100% spot-on. An ingredient that's virtually impossible to find in a therapist who needs a minimum number of patients to make a living. In truth, at best, they can only really love one or two. And I think Alice Miller should make this clear too. Her idea of an 'enlightened witness' depends on the capacity to love the person in need of help, but she doesn't explicitly say so. She also talks of a 'helping witness' in childhood. But that could be a passing stranger who lets a child know that what was done to them was wrong.

I'm with you on the idea that the craziness is a central part of our civilization.

The biggest safety-net for Machiavellians at the top of food chain is that individuals who see flaws in the system don't band together in political lobbying groups in larger numbers than ever before. What they do instead is watch videos passively at home, intellectualize on forums and sometimes even tell others to enroll for a course of psychotherapy. Bliss for Machiavellians.

Author:  Bernard [ Thu Aug 07, 2008 9:39 pm ]
Post subject:  Re: For D.R.B., Wherever You Are

Harigata,

I wouldn't say you hijacked the thread because DRB didn't respond. He (or she?) didn't have a user account and hasn't returned since registration became compulsory. So anything goes. It has turned into an interesting discussion.

I guess by Hubbard you mean Dianetics, which has a lot in common with primal therapy.
Daniel Quinn had an interesting way of looking at how we could live more naturally. But Jared Diamond made a bigger impact with his best-sellers. Probably because he's a respected academic with a writing style that appeals to a wide audience. I haven't read the Tolkien series.

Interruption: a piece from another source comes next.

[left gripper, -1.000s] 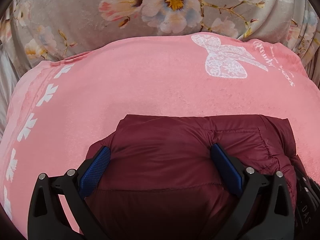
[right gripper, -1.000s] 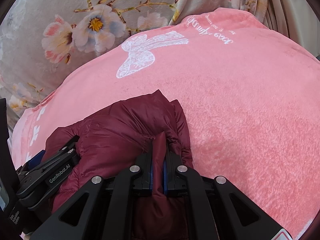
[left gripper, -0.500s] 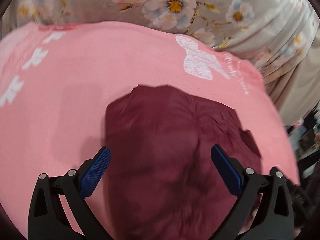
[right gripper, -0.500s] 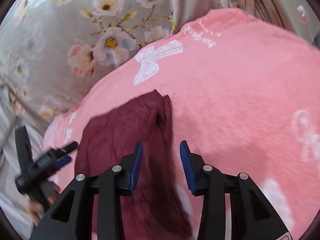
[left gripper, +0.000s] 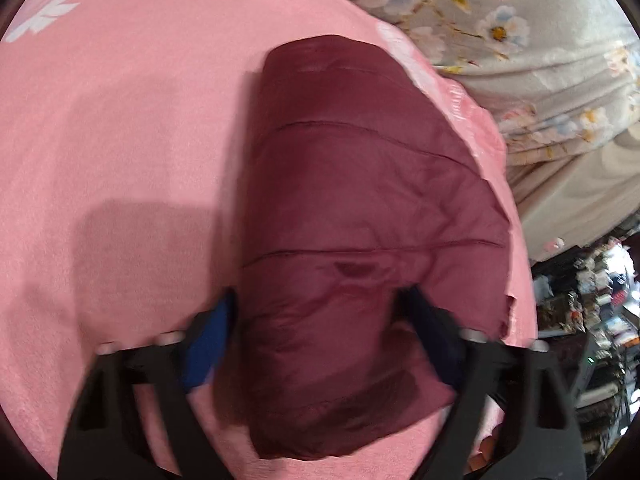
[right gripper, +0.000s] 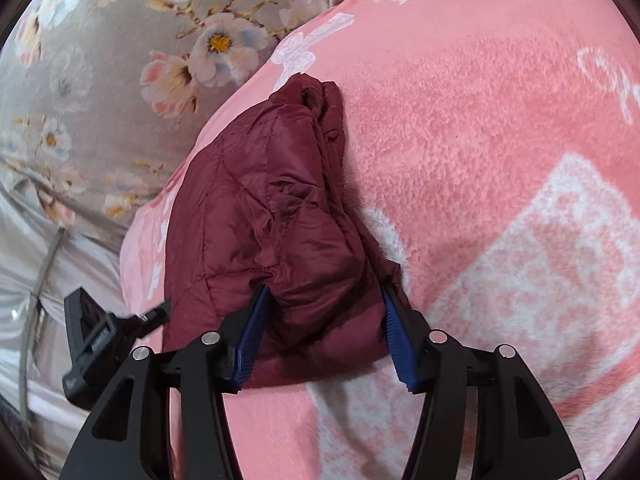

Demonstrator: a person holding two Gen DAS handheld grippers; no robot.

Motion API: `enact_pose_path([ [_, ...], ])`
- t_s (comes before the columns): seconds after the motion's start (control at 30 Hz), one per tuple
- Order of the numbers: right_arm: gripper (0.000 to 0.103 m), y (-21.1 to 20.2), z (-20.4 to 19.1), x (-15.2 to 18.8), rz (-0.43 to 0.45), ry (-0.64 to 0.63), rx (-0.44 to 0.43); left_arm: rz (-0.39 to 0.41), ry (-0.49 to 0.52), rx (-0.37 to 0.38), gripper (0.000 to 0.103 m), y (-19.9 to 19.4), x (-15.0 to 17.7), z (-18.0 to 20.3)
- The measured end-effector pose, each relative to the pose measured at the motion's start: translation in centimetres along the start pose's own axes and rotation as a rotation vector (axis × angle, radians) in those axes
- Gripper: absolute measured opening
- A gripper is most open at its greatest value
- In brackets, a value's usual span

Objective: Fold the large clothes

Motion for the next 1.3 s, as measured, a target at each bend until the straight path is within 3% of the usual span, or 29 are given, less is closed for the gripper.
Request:
enact_pose_path([
  [0.03,0.030,0.0,-0.1,0.0,0.002,0.003,-0.010,0.010,0.005,-0.011,0.058,-0.3,-0.1,0.1],
  [0.07,0.024,0.0,-0.7,0.0,0.002,-0.011,-0.033,0.016,0.016,-0.005,0.047,-0.8,-0.2,0.2],
  [0.17,0.014,-1.3,-2.8,0.2,0.013,-0.063,-0.075,0.037,0.045,0.023,0.034,-3.1,-0.2,0.3],
  [0.3,0.013,-4.1,-6.3,2.6,-0.001,-0.204,-0.112,0.057,0.144,0.022,0.033,-8.4,1.7,-0.6],
  [0.4,0.013,-5.4,-8.1,6.5,-0.052,-0.288,-0.106,0.041,0.182,-0.012,0.033,-10.7,4.7,-2.7],
  [0.47,0.013,-5.2,-8.5,9.7,-0.098,-0.346,-0.061,0.022,0.174,-0.051,0.034,-11.1,7.1,-5.1],
  [0.57,0.014,-4.5,-7.9,12.4,-0.106,-0.354,-0.030,0.025,0.118,-0.025,0.036,-11.0,8.7,-6.9],
  [0.73,0.014,-3.7,-6.8,12.5,-0.108,-0.318,-0.039,0.033,0.103,-0.023,0.045,-9.6,8.3,-7.4],
  [0.77,0.015,-3.9,-6.7,12.6,-0.107,-0.331,-0.031,0.028,0.093,-0.014,0.047,-9.4,8.2,-7.5],
  [0.9,0.036,-4.3,-7.4,12.1,-0.113,-0.316,-0.027,-0.013,-0.037,0.087,0.057,-10.1,8.0,-8.9],
  [0.97,0.051,-5.9,-7.4,11.1,-0.083,-0.293,-0.048,-0.017,-0.077,0.115,0.070,-10.9,7.4,-9.1],
  [1.0,0.067,-7.1,-7.5,10.0,-0.042,-0.265,-0.067,0.000,-0.085,0.128,0.074,-11.6,6.8,-9.1],
  [1.03,0.075,-7.7,-7.5,8.9,-0.013,-0.246,-0.076,0.016,-0.087,0.138,0.082,-11.9,6.2,-9.1],
  [1.1,0.076,-8.0,-7.3,6.6,0.031,-0.200,-0.092,0.047,-0.108,0.155,0.088,-12.2,4.5,-8.7],
  [1.17,0.076,-6.7,-6.9,5.3,0.019,-0.167,-0.089,0.024,-0.134,0.191,0.088,-11.4,3.7,-8.2],
  [1.23,0.076,-3.0,-6.4,5.0,-0.055,-0.106,-0.115,-0.030,-0.168,0.223,0.088,-10.0,3.6,-7.8],
  [1.3,0.076,-1.8,-6.6,5.4,-0.093,-0.080,-0.146,-0.072,-0.187,0.249,0.088,-8.7,3.8,-7.3],
])
Point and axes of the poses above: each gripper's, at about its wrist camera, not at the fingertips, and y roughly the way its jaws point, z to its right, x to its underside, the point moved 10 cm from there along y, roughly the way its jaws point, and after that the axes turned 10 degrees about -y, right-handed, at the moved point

What I don't understand is why you want to keep primal therapy in the limelight. I don't believe there's a conspiracy against it. It's just that people who want to see reliable independent evidence of its effectiveness don't find any.... only cultism and Art Janov finessing his theory to paper over the cracks. John Lennon relapsed into drugs a couple of years after primal therapy, split up from Yoko for more than a year and neglected his son from his first marriage right up to his death. The usual excuse is that Lennon didn't spend enough time in therapy.... a few weeks of exclusive time in England with Art and a few months in LA.... but I still see that as an excuse.

There was no such thing as psychotherapy in the world when Mark Twain made his observations about human folly. The same for Thoreau, Samuel Butler, Ralph Waldo Emerson and even William Shakespeare centuries before.